Ele acrescentou que o número não pretende indicar um limite quantitativo, mas abrir um horizonte qualitativo: “Não mede a justiça, mas alonga a medida para uma caridade desmesurada, capaz de perdoar sem limites. É esta caridade que nos permite, depois de séculos de contrastes, estar juntos como irmãos e irmãs reconciliados e agradecidos a Deus nosso Pai”.

O Papa observou ainda que “setenta” lembra também os discípulos que Jesus enviou em missão. O número destes discípulos alude ao número das nações conhecidas, elencadas nos primeiros capítulos da Sagrada Escritura. “Que sugestão nos deixa isto? Que a missão tem em vista todos os povos, e cada discípulo, para ser tal, deve tornar-se apóstolo, missionário”, apontou.

Francisco declarou-se preocupado com a dissociação entre ecumenismo e missão. “O mandato missionário, que é mais do que a diakonia e a promoção do desenvolvimento humano, não pode ser esquecido, nem anulado. Em causa está a nossa identidade. O anúncio do Evangelho até aos últimos confins da terra é conatural ao nosso ser de cristãos. Estou convencido que, se aumentar o impulso missionário, crescerá também a unidade entre nós”, ressaltou.

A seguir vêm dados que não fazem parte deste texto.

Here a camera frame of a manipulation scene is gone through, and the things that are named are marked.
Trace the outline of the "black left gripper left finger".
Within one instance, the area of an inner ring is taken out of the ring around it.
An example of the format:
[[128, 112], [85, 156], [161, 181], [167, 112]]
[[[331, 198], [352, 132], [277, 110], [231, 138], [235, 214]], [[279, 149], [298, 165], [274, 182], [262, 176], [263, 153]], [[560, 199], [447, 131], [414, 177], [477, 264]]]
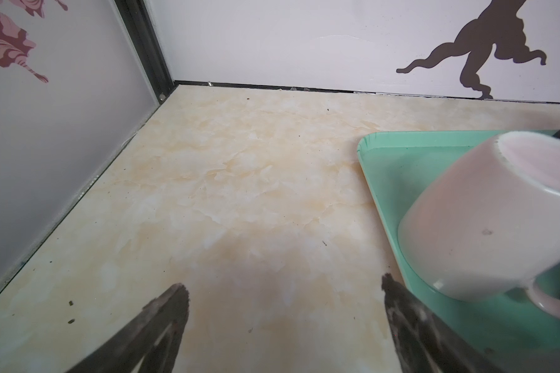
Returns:
[[171, 372], [189, 317], [189, 291], [173, 284], [71, 372]]

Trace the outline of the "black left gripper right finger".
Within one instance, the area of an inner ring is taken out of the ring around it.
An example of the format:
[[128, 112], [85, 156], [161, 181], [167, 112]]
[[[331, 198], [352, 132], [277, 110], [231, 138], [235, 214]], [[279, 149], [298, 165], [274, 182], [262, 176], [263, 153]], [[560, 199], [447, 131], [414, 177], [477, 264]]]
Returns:
[[382, 276], [384, 304], [403, 372], [501, 372], [403, 284]]

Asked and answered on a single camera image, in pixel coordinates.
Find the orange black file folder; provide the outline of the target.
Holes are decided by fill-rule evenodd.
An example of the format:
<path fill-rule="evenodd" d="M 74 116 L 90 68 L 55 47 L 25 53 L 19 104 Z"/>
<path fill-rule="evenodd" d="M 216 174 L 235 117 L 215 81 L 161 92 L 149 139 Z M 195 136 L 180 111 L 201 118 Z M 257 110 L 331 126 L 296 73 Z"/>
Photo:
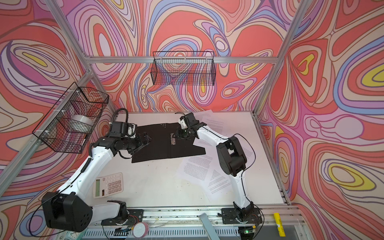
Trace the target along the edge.
<path fill-rule="evenodd" d="M 146 133 L 151 142 L 134 154 L 132 163 L 205 155 L 205 148 L 194 145 L 193 140 L 174 138 L 178 123 L 139 126 L 138 134 Z"/>

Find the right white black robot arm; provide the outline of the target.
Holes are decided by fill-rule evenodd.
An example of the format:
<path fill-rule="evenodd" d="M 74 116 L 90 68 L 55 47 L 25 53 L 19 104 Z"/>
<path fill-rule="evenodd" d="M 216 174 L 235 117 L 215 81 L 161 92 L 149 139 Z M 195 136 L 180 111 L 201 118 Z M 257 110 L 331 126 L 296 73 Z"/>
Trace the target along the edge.
<path fill-rule="evenodd" d="M 235 217 L 244 222 L 254 210 L 254 203 L 248 198 L 245 176 L 247 157 L 237 137 L 225 137 L 203 122 L 198 120 L 189 123 L 187 119 L 179 120 L 179 128 L 176 137 L 188 140 L 198 138 L 216 147 L 219 164 L 225 174 L 230 176 L 231 185 L 235 194 Z"/>

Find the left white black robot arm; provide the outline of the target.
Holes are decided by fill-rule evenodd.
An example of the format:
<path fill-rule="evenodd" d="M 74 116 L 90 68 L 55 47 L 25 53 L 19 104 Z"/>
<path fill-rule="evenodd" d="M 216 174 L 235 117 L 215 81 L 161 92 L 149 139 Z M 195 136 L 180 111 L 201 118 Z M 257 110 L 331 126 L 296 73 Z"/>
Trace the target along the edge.
<path fill-rule="evenodd" d="M 43 196 L 42 208 L 48 228 L 80 233 L 90 224 L 103 220 L 124 223 L 129 218 L 127 205 L 122 201 L 107 201 L 89 206 L 86 197 L 103 168 L 120 151 L 134 155 L 151 142 L 147 134 L 135 137 L 101 137 L 92 144 L 89 156 L 75 173 L 56 192 Z"/>

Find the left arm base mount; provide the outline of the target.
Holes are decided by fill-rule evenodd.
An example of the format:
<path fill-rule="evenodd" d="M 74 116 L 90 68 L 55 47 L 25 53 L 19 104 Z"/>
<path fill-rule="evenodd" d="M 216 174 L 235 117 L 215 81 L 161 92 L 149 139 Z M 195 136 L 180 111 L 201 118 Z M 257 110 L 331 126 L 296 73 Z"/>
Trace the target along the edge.
<path fill-rule="evenodd" d="M 115 217 L 113 219 L 102 220 L 102 226 L 134 226 L 142 222 L 144 215 L 143 209 L 128 209 L 127 214 Z"/>

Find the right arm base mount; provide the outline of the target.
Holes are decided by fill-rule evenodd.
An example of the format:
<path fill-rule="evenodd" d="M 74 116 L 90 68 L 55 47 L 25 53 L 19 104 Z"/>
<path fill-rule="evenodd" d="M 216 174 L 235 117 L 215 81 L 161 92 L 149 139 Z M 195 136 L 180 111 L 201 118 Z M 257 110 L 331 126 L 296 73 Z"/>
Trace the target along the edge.
<path fill-rule="evenodd" d="M 257 208 L 254 208 L 243 220 L 238 218 L 234 208 L 222 208 L 221 212 L 217 213 L 217 215 L 222 218 L 223 224 L 225 225 L 252 224 L 258 226 L 263 223 L 263 216 Z"/>

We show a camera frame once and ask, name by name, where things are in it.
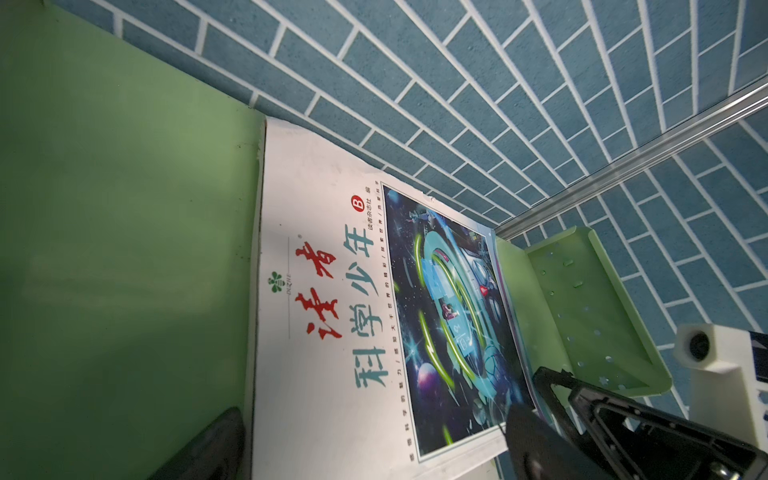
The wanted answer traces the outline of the space cover science magazine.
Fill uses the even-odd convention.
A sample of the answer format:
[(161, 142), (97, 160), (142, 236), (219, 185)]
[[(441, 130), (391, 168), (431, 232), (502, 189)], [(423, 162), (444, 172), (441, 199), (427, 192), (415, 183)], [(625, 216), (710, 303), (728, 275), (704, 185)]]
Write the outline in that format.
[(266, 122), (251, 475), (454, 479), (533, 408), (491, 228)]

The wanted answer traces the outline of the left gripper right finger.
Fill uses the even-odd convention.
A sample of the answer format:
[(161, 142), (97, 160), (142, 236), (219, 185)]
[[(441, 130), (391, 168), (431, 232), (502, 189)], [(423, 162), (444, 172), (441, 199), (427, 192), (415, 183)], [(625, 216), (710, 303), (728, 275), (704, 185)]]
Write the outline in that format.
[(600, 467), (528, 407), (512, 405), (505, 434), (518, 479), (599, 479)]

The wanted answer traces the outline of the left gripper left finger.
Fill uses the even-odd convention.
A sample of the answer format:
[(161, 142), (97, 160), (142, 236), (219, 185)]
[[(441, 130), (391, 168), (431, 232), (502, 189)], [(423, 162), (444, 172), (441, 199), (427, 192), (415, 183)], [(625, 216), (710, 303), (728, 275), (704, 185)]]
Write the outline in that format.
[(235, 479), (243, 458), (245, 426), (231, 407), (198, 433), (150, 479)]

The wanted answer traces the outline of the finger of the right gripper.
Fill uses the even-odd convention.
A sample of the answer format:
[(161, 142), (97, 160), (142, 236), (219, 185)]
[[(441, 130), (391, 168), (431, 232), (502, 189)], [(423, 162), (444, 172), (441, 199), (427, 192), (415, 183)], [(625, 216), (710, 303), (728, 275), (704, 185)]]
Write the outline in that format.
[(688, 428), (698, 428), (723, 434), (684, 418), (635, 402), (625, 397), (610, 395), (595, 404), (599, 426), (594, 436), (576, 438), (576, 444), (595, 463), (610, 474), (633, 474), (631, 460), (623, 450), (623, 440), (642, 422), (667, 426), (680, 423)]
[(606, 399), (604, 389), (565, 370), (547, 367), (535, 371), (533, 385), (566, 438), (586, 438), (598, 432), (595, 404)]

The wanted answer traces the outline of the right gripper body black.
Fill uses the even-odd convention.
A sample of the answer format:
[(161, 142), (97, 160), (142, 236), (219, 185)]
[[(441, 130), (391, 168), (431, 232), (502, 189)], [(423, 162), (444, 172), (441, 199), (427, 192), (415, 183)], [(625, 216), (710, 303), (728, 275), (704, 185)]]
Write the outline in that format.
[(642, 422), (623, 440), (640, 479), (765, 479), (767, 454), (733, 437)]

Em seguida, propôs caminhar, rezar e trabalhar juntos: “Caminhar num movimento duplo de entrada e de saída. De entrada, a fim de nos dirigir constantemente para o centro, que é Jesus. De saída, rumo às múltiplas periferias existenciais de hoje. Rezar, pois a oração é o oxigênio do ecumenismo. Sem oração, a comunhão asfixia e não avança, porque impedimos que o vento do Espírito a empurre para diante. Trabalhar juntos, pois a credibilidade do Evangelho é testada pela maneira como os cristãos respondem ao clamor de quantos são vítimas do trágico aumento de uma exclusão que, gerando pobreza, fomenta os conflitos”.

“Se um serviço é possível, por que não projetá-lo e realizá-lo conjuntamente, começando a experimentar uma fraternidade mais intensa no exercício da caridade concreta?”, questionou o Santo Padre.

Na ocasião, Francisco mencionou também os cristãos perseguidos: “Estejamos ao seu lado e lembremo-nos de que o nosso caminho ecumênico é precedido e acompanhado por um ecumenismo já realizado, o ecumenismo do sangue, que nos exorta a avançar”.